You would think that after being socked with a $400 million cleanup settlement after the first time it tried to duck Clean Air Act permitting requirements for a tar sands expansion, at its Whiting, Indiana refinery, BP would have learned its lesson.  And I suppose in a way it has – but it’s the wrong lesson.  This time around, the cheating is not egregiously obvious, as it was at the Whiting refinery.  BP didn’t, as at Whiting, *ahem* forget to include colossal sources of emissions from new flares and other equipment it was constructing. 

But it’s up to its same tricks again, just a little more subtly.  For example, in the Whiting permit, BP had claimed it was actually reducing its emissions in switching to dirtier crude – yeah, doing us all a favor – by zeroing out its new emissions through elimination of supposedly huge emissions from its existing facility.  However, we did a little digging and found that when BP had a few years earlier reported its emissions to the state inventory, a situation where reporting high emissions gets you higher fees, those same emissions had been listed as – you guessed it –vastly smaller.  So at BP-Husky, it did the same thing – but this time was ready with some more recent emissions tests it says are more accurate.  The problem is, the more recent tests show higher emissions precisely because BP-Husky has in recent years already been ramping up its processing of dirtier tar sands crude, which among other things has up to three times more sulfur than conventional crude.

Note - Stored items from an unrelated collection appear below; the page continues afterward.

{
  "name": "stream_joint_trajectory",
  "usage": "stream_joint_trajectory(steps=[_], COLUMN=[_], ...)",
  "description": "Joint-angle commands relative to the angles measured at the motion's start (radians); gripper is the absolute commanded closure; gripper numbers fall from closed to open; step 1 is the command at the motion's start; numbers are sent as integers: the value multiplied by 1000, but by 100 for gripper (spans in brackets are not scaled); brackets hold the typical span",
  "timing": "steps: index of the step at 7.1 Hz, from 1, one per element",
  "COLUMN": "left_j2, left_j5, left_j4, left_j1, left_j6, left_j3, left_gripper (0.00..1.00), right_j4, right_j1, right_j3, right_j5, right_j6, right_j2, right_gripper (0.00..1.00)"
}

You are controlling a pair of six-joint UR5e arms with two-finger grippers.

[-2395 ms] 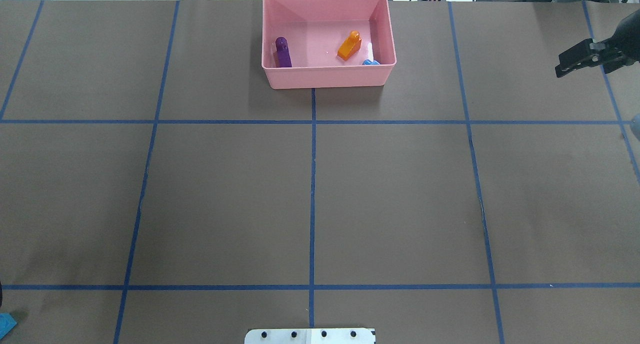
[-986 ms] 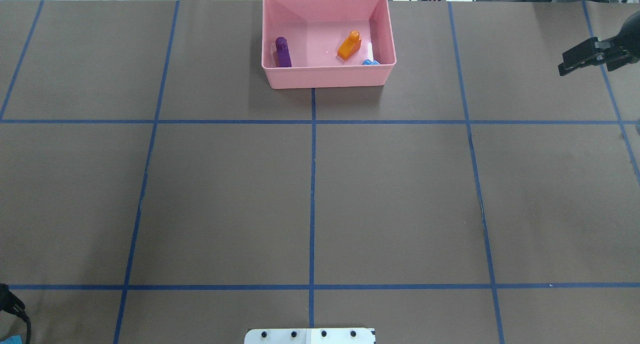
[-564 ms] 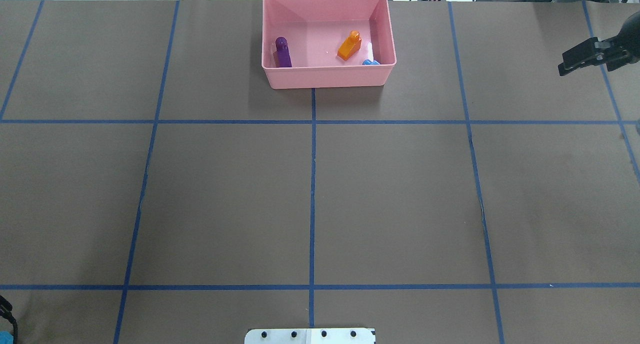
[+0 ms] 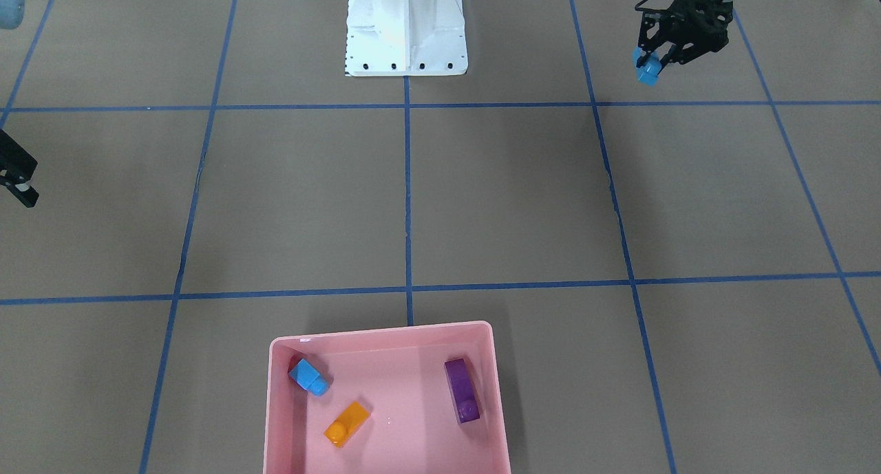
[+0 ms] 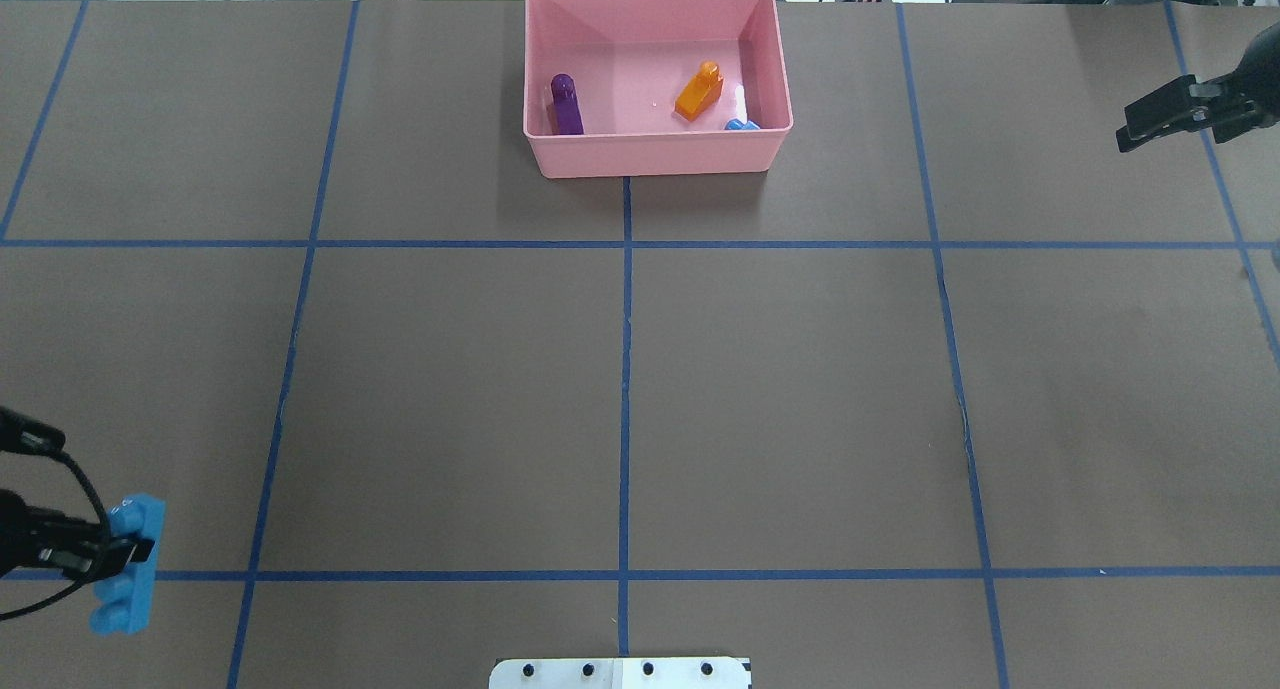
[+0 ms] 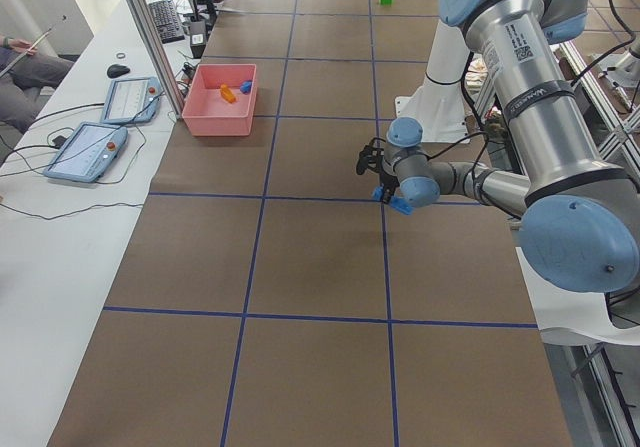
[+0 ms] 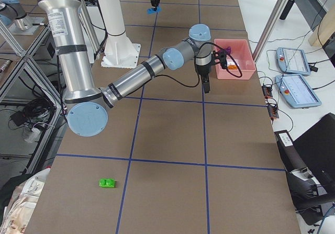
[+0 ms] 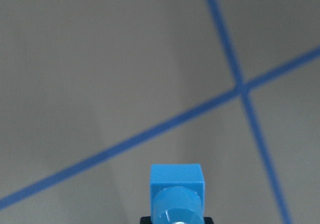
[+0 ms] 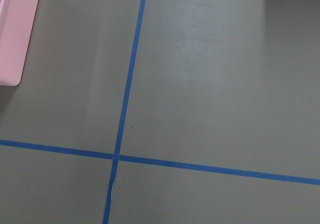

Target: Put all blocks into box

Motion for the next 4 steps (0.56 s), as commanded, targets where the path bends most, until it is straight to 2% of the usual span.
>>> stream_joint_trajectory(steps=[1, 2, 3, 4], left_j2=[-177, -236, -318, -436], left_j5=[15, 55, 119, 203], left_j4=[8, 8, 9, 9], left_j1=[-162, -171, -176, -174], left_j6=[-15, -21, -110, -195], left_j3=[11, 16, 31, 62], left_gripper=[100, 100, 100, 100], right_j4=[2, 0, 0, 0], right_j1=[1, 1, -1, 1], right_j3=[-1, 0, -1, -1], right_j5=[0, 0, 0, 0], right_j6=[1, 1, 3, 1], right_j2=[-1, -1, -1, -3], right_gripper=[0, 0, 0, 0])
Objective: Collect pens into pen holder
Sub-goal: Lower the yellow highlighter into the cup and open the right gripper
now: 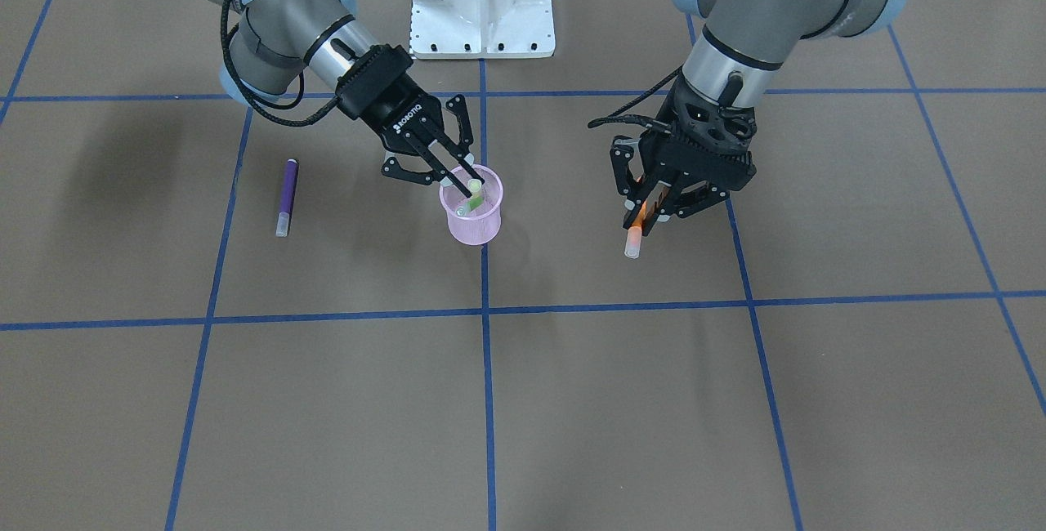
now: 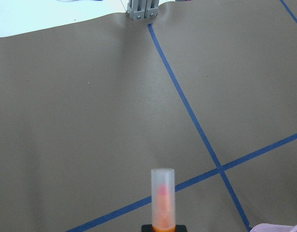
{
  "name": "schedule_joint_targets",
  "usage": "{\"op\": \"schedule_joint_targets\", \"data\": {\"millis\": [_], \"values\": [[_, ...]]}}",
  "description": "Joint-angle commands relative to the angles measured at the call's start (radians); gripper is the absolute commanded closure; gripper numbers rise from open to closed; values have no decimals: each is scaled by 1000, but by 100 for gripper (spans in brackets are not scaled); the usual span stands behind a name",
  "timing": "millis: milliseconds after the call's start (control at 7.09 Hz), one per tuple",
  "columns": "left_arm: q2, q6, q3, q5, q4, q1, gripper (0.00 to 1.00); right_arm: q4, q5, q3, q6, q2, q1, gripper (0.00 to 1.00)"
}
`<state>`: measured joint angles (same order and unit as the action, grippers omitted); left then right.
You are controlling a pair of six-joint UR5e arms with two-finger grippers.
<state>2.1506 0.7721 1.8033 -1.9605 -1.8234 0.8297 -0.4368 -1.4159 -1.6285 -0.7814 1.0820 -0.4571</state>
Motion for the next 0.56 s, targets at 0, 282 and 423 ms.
{"op": "schedule_joint_targets", "data": {"millis": [0,282,423], "values": [[0,1,-4,0,0,-3,100,1,43,25,4,6,41,100],[0,1,-9,0,0,-4,100,1,43,32,24,12,55,100],[0,1,-10,0,0,-6,100,3,43,32,24,12,61,78]]}}
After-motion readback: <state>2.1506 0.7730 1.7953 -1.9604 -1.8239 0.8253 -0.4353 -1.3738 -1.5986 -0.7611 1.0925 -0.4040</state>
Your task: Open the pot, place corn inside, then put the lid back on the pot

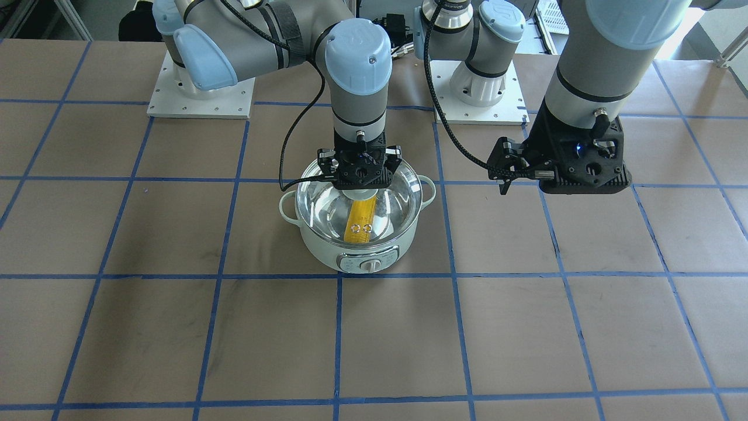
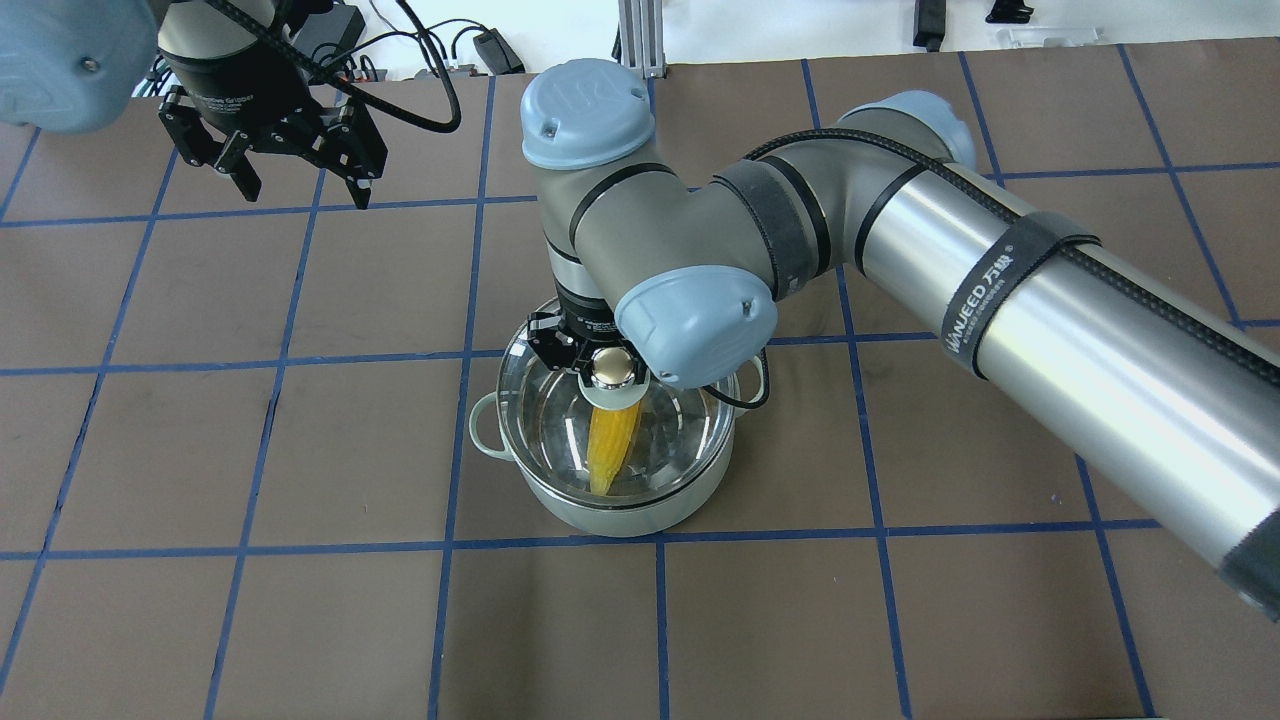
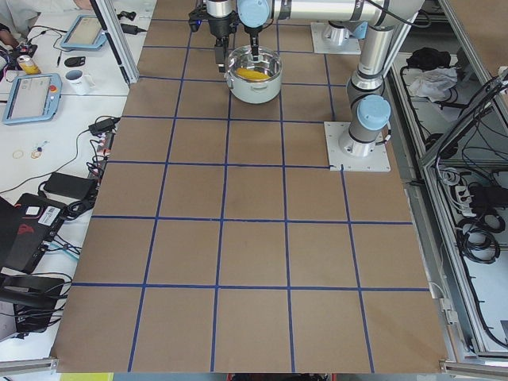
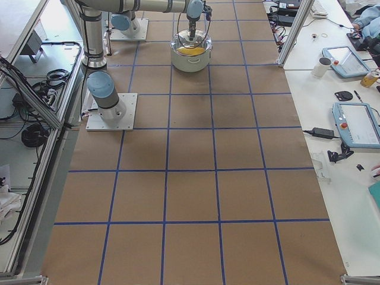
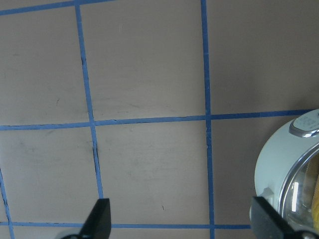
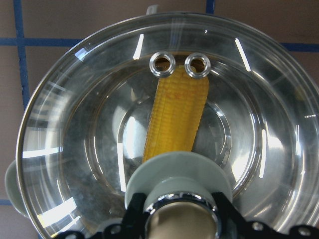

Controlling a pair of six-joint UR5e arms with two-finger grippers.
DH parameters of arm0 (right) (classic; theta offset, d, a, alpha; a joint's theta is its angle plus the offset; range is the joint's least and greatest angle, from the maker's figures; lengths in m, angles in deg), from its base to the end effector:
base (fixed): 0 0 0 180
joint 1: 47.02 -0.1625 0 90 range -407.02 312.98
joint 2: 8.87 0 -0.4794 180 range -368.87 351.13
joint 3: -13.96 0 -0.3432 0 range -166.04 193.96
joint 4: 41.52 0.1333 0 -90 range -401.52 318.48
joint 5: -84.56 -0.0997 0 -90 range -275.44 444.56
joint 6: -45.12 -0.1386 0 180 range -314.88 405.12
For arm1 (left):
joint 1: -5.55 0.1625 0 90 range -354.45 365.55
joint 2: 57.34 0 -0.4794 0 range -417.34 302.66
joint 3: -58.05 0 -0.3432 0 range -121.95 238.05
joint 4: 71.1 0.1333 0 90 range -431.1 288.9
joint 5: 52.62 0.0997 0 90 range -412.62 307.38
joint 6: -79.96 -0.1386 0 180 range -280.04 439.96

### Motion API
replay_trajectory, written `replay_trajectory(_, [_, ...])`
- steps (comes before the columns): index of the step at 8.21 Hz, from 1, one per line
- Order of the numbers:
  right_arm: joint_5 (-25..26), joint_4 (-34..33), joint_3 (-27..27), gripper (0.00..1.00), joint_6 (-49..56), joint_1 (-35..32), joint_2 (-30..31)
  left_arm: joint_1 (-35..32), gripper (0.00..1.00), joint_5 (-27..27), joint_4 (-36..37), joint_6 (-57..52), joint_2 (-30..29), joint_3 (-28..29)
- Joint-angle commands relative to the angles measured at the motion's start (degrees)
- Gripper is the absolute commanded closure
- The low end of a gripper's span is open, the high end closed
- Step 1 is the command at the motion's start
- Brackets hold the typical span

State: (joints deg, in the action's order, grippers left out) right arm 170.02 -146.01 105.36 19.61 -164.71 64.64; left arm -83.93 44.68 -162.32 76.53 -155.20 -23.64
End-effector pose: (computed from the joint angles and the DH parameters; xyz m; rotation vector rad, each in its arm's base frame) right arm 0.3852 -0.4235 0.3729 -0.0552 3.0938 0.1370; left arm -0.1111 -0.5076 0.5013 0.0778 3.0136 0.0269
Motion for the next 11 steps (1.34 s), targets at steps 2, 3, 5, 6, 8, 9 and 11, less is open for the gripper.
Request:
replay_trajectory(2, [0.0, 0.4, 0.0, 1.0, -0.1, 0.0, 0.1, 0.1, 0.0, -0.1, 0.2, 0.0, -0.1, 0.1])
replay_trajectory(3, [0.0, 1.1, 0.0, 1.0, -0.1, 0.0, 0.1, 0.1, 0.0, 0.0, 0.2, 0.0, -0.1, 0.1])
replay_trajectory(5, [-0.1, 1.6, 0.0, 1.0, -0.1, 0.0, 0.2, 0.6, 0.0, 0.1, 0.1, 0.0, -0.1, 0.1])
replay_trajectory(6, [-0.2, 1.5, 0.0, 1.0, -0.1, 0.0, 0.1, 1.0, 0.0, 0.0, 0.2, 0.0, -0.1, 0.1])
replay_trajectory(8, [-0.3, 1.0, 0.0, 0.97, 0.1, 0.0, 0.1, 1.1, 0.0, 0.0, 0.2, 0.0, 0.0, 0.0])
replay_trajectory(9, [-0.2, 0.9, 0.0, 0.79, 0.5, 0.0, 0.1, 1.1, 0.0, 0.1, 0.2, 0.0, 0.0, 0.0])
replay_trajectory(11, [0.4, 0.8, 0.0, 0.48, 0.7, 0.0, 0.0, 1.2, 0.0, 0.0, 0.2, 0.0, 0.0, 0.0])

Which gets to the other problem, which is that BP accomplished its tar sands conversion in multiple stages, permitting one activity at a time so that none of the activities, individually, increase emissions enough to trigger stringent pollution control requirements.  There is little that can realistically be done to address that problem in the context of this appeal, but it repeats a pattern that we (and US EPA) observed in the Whiting expansion as well.

We had hoped there would never be a sequel to the first BP tar sands permitting spectacle, but here we are.  We can only hope the ending is as good the second time around.